对于圣老是谁,他做过很多猜测,包括「庄穹」这个选项,但被他早早就排除掉了。
若庄穹一息尚存,他怎么可能允许云熠把持万神台那么多年?
怎么甘心屈于自己的身体里,忍气吞声那么多年?
“你如果是神皇,为什么还坚持要我对慕予植入神识?她不是你的女儿吗?”
圣老,不,庄穹轻笑,暗红色的牙齿,像魔鬼的獠牙:“她?非我骨血。

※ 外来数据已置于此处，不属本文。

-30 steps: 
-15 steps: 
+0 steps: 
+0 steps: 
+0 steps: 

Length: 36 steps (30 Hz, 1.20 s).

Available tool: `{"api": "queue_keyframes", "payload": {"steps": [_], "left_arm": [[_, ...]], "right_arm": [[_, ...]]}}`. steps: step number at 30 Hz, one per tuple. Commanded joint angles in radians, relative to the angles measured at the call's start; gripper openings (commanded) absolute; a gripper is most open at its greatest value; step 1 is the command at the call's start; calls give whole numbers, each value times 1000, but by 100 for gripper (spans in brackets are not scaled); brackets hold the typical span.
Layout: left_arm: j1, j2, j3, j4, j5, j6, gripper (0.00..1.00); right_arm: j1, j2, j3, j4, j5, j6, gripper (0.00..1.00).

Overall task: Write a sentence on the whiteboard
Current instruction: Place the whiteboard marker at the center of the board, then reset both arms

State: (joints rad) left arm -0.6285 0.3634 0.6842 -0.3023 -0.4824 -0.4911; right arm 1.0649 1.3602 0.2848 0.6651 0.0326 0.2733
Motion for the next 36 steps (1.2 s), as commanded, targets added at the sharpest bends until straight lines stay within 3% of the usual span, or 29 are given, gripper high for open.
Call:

”
“可她能修炼「道德踪」,怎……”娄伯卿急了。
“「道德踪」算个屁!”庄穹突然烦躁,粗暴地打断了娄伯卿的话,“子慕予的身体里,恐怕像你一样,寄生着一只鬼。”
娄伯卿嘴唇微张,良久才发出声音:“什么鬼?”
“可以随时毁灭鸿蒙渊的存在,本神皇最大的敌手。”庄穹的神情沉了下来。
“我以为……你最大的敌手,是护国神相云熠。”娄伯卿道。
庄穹冷笑:“他算个屁。若不是我与那个存在斗得你死我活,哪轮得到他算计我?”
娄伯卿暗吸一口冷气:“所以,当年那场大火,是云熠放的?”
“他夺我性命,以生生不息存我肉体,将我镇压在六伏人墓。”庄穹咬牙切齿。
“六伏人墓?我从没听说这样的墓。”娄伯卿道。
“这是墓,也是一个因果钢印。他让千万只老鼠啃我躯体噬我血肉,以此为因,困住了我的魂枢,让我不得不吃千万只老鼠,竖子可恶!”庄穹攥起拳头,关节吱吱作响。
“魂枢?是什么?”娄伯卿小心又不动声色地问。
庄穹眼中精光一闪,直射而来。
娄伯卿紧抿嘴唇。
刚才的那股威压重新出现了。
“娄伯卿,你现在是不是很想摆脱我?”庄穹勾了勾唇角,淡笑里带着刺骨的寒意。
娄伯卿没说话。
他觉得用谎言来试图蒙蔽眼前之人不是一个明智的决定。